§ **PROBLEM TO SOLVE**
Keyword search on "gripper": report each line of the records that contains it.

====== EXERCISE INPUT

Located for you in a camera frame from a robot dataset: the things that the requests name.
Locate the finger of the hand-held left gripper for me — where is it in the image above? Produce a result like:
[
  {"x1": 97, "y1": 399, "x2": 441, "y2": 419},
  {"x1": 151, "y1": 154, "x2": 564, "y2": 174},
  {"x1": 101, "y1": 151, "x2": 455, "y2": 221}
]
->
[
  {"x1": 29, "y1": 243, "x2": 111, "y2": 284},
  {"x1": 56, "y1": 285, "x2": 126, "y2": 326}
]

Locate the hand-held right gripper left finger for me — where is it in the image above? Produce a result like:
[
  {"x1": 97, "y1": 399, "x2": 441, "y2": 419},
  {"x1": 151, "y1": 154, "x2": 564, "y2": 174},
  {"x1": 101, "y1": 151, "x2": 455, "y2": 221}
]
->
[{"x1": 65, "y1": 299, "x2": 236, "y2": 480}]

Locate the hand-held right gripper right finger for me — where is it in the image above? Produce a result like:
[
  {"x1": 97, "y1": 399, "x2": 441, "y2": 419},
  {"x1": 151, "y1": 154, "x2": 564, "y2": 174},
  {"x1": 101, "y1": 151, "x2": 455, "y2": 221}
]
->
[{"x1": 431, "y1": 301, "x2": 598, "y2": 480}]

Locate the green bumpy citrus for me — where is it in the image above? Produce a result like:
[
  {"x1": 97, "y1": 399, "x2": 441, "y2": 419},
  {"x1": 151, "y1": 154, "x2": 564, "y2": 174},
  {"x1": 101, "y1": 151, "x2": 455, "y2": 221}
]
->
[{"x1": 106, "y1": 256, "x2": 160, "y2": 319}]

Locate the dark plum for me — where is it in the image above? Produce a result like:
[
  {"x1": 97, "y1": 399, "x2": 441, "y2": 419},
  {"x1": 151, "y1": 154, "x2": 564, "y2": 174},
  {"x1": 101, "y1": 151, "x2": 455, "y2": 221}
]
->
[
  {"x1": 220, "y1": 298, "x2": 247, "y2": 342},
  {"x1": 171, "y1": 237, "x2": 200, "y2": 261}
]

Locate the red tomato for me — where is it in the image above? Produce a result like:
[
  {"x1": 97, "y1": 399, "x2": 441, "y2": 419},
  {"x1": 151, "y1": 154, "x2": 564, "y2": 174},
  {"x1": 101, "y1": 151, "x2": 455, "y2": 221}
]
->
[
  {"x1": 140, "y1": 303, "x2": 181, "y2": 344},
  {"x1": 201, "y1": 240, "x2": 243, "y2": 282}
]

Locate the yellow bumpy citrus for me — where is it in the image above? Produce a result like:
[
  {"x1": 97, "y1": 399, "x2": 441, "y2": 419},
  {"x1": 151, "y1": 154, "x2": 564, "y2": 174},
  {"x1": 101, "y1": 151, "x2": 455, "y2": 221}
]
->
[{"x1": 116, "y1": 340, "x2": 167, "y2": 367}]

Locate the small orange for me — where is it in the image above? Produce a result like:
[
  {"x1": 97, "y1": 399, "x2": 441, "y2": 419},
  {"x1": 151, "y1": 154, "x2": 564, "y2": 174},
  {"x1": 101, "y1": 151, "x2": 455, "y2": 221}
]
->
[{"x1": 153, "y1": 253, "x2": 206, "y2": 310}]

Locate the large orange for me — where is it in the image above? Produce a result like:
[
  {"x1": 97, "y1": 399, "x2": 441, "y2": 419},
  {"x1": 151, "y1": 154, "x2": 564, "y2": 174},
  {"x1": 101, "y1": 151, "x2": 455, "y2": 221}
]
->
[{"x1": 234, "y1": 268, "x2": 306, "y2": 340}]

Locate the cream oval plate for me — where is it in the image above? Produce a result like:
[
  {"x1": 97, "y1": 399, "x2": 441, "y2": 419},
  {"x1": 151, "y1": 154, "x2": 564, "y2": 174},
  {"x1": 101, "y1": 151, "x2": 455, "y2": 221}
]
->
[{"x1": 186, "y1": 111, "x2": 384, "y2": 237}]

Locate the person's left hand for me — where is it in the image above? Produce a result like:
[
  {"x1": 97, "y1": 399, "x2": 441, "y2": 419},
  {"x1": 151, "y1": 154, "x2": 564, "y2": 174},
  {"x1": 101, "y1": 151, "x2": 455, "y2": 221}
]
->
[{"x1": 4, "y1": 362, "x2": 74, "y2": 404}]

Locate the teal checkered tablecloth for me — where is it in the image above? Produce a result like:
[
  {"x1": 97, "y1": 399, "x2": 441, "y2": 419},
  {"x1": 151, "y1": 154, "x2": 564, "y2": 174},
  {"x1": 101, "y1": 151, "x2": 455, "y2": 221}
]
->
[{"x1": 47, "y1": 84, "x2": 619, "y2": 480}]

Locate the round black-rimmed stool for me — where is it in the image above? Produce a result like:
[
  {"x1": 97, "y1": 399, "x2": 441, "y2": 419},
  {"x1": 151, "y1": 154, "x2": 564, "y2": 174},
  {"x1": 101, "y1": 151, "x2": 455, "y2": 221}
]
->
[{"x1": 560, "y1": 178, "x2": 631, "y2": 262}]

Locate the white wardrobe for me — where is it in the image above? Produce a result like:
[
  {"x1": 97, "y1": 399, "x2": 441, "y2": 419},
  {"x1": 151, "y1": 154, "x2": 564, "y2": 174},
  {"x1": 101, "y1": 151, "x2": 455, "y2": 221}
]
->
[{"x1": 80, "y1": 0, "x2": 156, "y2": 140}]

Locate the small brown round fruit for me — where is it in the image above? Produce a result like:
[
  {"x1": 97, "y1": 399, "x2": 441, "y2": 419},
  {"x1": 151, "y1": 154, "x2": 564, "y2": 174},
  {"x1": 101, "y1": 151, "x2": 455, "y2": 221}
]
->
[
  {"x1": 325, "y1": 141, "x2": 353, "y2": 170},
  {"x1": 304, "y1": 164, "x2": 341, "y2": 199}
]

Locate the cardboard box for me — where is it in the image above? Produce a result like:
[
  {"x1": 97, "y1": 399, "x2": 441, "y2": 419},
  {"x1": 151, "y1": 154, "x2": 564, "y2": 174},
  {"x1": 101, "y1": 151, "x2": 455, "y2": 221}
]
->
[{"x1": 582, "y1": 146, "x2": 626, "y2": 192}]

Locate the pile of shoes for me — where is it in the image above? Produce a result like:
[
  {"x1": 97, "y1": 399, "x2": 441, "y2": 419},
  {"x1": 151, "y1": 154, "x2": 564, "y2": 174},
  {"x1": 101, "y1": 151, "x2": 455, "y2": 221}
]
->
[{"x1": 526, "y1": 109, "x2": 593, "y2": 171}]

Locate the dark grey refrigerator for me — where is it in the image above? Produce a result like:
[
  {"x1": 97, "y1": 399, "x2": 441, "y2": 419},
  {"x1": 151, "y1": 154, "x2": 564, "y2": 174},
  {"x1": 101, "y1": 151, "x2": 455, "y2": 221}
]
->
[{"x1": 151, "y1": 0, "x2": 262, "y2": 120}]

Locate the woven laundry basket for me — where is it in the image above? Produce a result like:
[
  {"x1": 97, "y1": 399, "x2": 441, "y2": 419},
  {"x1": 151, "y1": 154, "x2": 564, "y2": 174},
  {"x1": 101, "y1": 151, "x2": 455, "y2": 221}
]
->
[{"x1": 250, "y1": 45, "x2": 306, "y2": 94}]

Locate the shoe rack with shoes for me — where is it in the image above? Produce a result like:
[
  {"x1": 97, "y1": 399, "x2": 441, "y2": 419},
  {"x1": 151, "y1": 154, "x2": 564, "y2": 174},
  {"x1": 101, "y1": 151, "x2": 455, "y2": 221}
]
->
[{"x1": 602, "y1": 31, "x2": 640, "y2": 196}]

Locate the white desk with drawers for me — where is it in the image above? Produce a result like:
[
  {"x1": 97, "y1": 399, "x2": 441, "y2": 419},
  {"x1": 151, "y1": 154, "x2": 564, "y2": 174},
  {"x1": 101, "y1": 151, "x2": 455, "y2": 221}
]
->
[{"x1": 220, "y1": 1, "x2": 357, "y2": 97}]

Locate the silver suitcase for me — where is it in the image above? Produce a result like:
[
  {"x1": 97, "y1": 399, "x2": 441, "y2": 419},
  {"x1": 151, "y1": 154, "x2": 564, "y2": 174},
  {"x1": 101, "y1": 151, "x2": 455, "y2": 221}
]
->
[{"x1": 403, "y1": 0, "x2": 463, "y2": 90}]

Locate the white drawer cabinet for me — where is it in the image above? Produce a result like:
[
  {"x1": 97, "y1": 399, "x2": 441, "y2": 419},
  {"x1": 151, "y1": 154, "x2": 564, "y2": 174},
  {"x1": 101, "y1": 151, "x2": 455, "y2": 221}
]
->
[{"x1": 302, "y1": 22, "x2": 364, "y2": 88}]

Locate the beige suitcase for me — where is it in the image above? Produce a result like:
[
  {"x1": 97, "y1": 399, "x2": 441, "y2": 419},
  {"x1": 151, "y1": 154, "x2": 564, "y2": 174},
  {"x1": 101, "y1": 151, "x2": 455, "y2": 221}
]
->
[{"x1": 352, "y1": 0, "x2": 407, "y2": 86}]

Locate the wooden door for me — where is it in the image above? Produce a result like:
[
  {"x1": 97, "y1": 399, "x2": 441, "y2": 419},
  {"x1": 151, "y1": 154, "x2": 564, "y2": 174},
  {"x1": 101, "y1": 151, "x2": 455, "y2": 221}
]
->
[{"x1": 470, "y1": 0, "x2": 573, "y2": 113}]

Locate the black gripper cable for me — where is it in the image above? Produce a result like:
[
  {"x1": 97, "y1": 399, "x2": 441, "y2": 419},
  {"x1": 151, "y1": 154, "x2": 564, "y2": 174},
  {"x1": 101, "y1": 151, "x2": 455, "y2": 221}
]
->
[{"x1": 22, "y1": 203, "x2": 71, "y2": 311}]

============

§ **ANSWER SECTION**
Locate the finger of the hand-held left gripper for me — where is it in the image above? Produce a result like:
Locate the hand-held right gripper left finger for me — where is it in the image above? Produce a result like:
Locate the hand-held right gripper right finger for me — where is it in the image above? Produce a result like:
Locate the black gripper cable for me — where is it in the image above? Produce a result like:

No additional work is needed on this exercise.